Hong Kong fans of Donald Trump are changing their Twitter icons to support the US president and protest the company for suspending his account.
Comparing Twitter’s decision to ban Trump with the Chinese authorities’ use of censorship to silent opposition voices, Hongkongers switched their profile pictures to portraits of Trump over the weekend, accusing social media platforms of violating rights to free speech.
Twitter suspended Trump’s account on Saturday, explaining that the outgoing president risks inciting further violence after encouraging his supporters to march to the U.S. Capitol in Washington D.C. on Jan. 6. His supporters, some of them armed, smashed their way through the building as they threatened to shoot reporters and destroyed their equipment. The storming resulted in at least five deaths.
Trump’s tweets, the company said, breach Twitter’s policy against the glorification of violence.
One of leader’s last tweets before the ban read: “The 75,000,000 great American Patriots who voted for me, AMERICA FIRST, and MAKE AMERICA GREAT AGAIN, will have a GIANT VOICE long into the future. They will not be disrespected or treated unfairly in any way, shape or form!!!”
On popular forum LIHKG, users called on each other to change their Twitter icons to Trump portraits and switch to conservative social media platforms MeWe, Gab and Parler. The platforms’ free speech, no-censorship policies have allowed misinformation and baseless conspiracy theories to spread unchecked.
— HoSaiLei🃏 (@hkbhkese) January 9, 2021
“I think [Twitter’s banning of Trump] is not acceptable,” one Twitter user whose icon has been changed to a Trump portrait told Coconuts.

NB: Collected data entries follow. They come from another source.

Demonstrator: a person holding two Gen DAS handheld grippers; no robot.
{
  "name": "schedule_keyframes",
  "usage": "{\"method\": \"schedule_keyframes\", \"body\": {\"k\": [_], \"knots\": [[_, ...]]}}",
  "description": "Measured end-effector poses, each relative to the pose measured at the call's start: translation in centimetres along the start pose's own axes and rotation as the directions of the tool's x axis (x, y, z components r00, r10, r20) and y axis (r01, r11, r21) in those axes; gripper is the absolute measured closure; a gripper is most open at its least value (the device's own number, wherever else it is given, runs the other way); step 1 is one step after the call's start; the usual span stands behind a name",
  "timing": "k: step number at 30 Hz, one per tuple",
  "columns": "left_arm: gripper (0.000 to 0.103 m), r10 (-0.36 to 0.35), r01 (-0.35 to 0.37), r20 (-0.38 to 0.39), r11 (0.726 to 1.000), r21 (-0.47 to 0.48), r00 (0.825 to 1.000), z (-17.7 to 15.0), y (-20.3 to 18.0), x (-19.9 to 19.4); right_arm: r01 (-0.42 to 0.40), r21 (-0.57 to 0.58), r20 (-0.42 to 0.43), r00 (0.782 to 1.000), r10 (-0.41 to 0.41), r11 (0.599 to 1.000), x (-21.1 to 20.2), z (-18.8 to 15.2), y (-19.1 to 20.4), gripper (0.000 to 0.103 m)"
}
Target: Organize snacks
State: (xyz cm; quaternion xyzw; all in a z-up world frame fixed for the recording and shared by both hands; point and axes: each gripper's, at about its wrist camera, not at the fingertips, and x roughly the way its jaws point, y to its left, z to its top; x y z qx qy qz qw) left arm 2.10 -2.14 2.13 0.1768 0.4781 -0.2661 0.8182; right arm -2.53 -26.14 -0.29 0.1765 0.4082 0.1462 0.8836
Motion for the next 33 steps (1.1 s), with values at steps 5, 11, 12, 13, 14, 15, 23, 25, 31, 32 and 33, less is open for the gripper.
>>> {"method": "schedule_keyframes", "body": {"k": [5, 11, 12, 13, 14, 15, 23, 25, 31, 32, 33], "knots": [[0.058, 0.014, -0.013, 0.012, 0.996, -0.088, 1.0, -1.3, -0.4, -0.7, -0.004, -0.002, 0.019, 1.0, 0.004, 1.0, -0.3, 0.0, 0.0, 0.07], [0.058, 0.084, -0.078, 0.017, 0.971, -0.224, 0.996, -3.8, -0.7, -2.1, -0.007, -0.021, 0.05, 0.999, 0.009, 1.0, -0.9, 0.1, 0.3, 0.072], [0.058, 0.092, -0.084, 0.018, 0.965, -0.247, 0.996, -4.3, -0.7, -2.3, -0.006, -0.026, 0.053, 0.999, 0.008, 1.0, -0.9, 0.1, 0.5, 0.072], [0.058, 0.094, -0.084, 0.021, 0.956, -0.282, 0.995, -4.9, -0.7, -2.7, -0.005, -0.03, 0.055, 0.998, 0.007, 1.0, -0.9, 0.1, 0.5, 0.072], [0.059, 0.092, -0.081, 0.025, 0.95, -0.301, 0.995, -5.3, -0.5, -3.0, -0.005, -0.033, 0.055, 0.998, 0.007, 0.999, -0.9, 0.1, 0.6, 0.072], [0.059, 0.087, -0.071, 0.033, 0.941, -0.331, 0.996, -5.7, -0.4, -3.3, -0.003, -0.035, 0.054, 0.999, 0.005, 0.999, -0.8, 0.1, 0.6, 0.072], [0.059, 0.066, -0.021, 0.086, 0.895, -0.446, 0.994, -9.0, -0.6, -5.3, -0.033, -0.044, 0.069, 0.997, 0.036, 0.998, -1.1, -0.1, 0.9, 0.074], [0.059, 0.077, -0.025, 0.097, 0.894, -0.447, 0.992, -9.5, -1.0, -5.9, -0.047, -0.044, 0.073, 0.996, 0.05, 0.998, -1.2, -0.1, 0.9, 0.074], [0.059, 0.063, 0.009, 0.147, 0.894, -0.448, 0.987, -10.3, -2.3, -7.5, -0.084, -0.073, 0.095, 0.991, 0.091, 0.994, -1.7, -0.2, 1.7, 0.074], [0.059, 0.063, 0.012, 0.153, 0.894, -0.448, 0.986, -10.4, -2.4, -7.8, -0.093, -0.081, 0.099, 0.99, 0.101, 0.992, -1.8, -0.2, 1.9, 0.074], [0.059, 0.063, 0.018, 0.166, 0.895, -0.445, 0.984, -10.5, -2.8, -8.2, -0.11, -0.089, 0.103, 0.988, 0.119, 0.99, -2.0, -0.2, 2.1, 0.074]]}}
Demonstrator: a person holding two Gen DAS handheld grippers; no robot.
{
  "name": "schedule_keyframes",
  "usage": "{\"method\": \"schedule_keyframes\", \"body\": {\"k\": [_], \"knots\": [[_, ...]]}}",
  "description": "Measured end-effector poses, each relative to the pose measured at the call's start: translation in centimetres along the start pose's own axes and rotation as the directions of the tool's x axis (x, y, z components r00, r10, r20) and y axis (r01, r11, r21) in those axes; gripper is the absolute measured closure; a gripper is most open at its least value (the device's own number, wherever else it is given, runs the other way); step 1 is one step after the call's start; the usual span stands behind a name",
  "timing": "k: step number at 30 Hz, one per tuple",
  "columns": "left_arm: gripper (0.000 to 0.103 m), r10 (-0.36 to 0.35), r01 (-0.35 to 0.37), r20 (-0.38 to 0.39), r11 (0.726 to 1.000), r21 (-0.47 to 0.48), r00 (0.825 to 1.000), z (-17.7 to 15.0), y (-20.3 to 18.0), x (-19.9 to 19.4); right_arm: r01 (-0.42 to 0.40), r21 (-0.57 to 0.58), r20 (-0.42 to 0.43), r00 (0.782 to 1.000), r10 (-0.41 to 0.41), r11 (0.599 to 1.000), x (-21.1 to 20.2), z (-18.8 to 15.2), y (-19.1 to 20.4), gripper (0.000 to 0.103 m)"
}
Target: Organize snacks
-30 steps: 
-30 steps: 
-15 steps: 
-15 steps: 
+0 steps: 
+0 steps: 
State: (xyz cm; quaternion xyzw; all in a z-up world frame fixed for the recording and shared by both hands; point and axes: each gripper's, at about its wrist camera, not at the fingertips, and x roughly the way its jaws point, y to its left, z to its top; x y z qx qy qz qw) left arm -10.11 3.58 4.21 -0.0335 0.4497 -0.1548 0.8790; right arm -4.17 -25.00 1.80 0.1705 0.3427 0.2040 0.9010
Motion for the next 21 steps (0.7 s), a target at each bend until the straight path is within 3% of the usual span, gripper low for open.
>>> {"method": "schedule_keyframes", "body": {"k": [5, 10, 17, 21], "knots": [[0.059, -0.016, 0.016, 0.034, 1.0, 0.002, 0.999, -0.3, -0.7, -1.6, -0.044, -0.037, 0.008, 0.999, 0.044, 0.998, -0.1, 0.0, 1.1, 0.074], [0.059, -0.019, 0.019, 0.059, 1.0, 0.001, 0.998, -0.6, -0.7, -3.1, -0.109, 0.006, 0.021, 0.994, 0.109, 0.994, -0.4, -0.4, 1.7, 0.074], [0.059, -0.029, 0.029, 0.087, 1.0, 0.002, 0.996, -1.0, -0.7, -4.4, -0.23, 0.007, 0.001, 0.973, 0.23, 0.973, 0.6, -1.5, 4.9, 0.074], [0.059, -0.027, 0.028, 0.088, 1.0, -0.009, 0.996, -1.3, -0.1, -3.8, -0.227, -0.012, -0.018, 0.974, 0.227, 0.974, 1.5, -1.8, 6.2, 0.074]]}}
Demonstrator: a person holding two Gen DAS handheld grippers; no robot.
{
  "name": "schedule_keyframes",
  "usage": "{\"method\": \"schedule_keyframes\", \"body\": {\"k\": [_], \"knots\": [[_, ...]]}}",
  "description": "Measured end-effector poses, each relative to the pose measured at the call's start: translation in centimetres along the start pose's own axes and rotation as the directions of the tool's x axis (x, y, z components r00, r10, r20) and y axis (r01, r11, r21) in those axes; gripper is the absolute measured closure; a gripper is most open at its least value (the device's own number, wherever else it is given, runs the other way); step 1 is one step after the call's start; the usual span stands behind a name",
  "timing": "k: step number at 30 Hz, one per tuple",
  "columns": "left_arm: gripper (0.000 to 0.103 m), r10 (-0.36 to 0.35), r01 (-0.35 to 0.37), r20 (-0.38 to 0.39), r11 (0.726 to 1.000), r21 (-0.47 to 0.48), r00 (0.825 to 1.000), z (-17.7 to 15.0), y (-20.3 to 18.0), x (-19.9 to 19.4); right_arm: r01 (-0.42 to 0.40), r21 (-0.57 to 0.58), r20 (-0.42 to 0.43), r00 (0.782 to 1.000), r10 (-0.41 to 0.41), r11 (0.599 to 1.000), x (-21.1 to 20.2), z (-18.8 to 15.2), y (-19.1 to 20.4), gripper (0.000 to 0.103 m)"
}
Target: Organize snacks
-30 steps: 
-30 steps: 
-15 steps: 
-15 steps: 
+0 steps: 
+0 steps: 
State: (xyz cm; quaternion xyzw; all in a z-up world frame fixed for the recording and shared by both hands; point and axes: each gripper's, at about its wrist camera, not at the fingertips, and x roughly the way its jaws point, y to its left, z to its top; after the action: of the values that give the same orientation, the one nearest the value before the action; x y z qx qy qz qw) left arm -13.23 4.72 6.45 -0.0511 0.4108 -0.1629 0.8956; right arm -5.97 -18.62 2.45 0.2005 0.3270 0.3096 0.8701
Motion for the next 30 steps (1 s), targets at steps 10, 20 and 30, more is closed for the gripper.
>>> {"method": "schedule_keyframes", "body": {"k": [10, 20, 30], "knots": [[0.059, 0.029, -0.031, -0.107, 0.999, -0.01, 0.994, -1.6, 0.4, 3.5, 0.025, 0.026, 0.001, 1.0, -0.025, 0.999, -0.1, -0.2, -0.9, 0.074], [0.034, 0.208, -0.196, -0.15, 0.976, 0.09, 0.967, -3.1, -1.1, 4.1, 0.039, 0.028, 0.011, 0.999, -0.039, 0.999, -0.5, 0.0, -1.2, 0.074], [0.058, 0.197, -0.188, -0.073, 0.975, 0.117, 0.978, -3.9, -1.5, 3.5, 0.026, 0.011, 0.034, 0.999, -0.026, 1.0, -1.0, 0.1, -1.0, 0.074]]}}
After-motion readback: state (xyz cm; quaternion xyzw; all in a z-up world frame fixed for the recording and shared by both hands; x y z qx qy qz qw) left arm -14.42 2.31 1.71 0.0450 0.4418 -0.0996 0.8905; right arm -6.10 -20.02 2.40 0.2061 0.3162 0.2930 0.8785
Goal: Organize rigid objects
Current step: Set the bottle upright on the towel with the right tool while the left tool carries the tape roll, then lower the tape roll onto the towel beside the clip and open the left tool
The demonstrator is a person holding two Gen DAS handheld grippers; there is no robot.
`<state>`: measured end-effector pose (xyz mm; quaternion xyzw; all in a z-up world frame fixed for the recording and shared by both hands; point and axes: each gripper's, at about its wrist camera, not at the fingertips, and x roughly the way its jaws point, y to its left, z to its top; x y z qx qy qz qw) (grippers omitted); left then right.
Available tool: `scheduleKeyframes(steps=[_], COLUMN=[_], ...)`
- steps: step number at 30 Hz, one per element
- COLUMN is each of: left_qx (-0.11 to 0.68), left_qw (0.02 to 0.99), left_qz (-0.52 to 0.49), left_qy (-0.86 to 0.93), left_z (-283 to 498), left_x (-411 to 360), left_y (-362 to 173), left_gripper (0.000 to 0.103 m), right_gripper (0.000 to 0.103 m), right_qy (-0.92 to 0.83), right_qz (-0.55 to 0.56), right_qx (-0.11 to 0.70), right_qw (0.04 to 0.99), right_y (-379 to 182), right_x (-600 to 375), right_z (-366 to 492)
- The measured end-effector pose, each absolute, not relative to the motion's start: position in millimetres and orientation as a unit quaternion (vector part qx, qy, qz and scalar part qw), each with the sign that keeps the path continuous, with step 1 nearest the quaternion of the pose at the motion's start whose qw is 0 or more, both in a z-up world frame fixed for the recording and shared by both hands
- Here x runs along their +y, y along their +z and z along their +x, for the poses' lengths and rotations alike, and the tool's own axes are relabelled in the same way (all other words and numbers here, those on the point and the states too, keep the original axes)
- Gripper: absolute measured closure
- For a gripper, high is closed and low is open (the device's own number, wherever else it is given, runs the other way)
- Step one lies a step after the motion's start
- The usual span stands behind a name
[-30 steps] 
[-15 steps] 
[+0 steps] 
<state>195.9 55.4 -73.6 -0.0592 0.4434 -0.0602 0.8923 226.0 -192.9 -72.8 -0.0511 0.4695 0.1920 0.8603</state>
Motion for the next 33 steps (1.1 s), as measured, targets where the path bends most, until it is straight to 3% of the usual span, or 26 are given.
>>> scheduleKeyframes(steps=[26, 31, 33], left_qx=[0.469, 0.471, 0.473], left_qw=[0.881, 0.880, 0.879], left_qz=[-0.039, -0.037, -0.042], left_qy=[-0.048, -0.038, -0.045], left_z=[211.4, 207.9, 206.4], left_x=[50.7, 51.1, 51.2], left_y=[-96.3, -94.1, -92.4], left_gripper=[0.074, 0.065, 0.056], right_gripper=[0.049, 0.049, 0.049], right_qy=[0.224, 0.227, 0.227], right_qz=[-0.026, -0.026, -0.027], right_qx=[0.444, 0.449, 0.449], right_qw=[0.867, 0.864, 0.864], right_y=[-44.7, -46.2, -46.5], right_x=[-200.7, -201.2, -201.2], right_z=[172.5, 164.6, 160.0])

“Why has the company not banned other accounts also appearing to spread fake news or incite violence?” The user added, suggesting Twitter was biased in suspending Trump.
Last June, Twitter said it removed over 32,000 Twitter accounts with ties to propaganda networks in mainland China, Russia and Turkey. But no high-profile leaders have targeted.
Facebook and Instagram have also placed indefinite bans on Trump’s accounts.
Hongkongers’ divisive views of Trump have driven a wedge through the city’s pro-democracy movement, supporters of which pride themselves on unity against a common enemy—the Chinese Communist Party.
Many Hongkongers favor Trump due to his anti-China stance, while those identifying closer with left-wing ideology see his peddling of election misinformation and refusal to accept defeat in the presidential vote as an assault on US democracy.